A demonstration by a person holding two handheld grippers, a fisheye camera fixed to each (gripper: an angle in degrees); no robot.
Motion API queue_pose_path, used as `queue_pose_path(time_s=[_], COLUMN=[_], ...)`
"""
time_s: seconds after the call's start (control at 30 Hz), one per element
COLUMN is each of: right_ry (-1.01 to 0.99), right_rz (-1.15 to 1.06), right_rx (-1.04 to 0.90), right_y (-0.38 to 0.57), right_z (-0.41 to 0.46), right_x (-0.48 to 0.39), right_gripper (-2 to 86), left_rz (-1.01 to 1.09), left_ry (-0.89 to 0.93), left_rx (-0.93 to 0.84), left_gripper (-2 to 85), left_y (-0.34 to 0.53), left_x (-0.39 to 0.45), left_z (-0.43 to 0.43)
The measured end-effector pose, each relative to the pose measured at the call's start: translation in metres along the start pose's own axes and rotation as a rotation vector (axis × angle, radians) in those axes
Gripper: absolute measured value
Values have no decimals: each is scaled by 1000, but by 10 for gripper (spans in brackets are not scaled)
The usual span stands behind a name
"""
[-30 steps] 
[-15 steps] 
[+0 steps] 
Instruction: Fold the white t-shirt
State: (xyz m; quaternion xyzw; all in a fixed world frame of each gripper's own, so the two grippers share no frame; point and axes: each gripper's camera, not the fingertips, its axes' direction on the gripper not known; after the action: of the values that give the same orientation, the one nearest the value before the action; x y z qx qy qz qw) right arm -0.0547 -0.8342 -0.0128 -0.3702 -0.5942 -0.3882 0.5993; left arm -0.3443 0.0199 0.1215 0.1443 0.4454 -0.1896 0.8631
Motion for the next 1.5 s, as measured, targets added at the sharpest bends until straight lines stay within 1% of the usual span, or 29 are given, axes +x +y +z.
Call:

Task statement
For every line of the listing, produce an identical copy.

Result
A demonstration by a person holding two handheld grippers, a fisheye camera fixed to each (gripper: an angle in degrees); no robot.
Motion API queue_pose_path, used as `queue_pose_path(time_s=[_], COLUMN=[_], ...)`
"""
time_s: seconds after the call's start (control at 30 Hz), one per element
COLUMN is each of: right_ry (-1.01 to 0.99), right_rz (-1.15 to 1.06), right_rx (-1.04 to 0.90), right_y (-0.38 to 0.57), right_z (-0.41 to 0.46), right_x (-0.48 to 0.39), right_gripper (-2 to 86), left_rz (-1.01 to 1.09), left_ry (-0.89 to 0.93), left_rx (-0.93 to 0.84), left_gripper (-2 to 85), left_y (-0.34 to 0.53), left_x (-0.39 to 0.45), left_z (-0.43 to 0.43)
The measured end-effector pose, each relative to the pose measured at the call's start: translation in metres along the start pose's own axes and rotation as a rotation vector (axis × angle, radians) in those axes
Gripper: absolute measured value
Values have no decimals: each is scaled by 1000, but by 10 for gripper (spans in brackets are not scaled)
The usual span stands behind a name
"""
[-30 steps] 
[-15 steps] 
[+0 steps] 
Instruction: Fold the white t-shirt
State: (xyz m; quaternion xyzw; all in a fixed world frame of each gripper's own, so the two grippers share no frame; point and axes: each gripper's camera, not the fingertips, its axes' direction on the gripper not known; after the action: of the values that give the same orientation, the one nearest the value before the action; x y z qx qy qz qw) right arm -0.0547 -0.8342 -0.0128 -0.3702 -0.5942 -0.3882 0.5993; left arm -0.3443 0.0199 0.1215 0.1443 0.4454 -0.1896 0.8631
Motion for the next 1.5 s, as measured, targets added at the sharpest bends until straight lines stay within 1% of the usual span, or 29 are given, axes +x +y +z.
Call:

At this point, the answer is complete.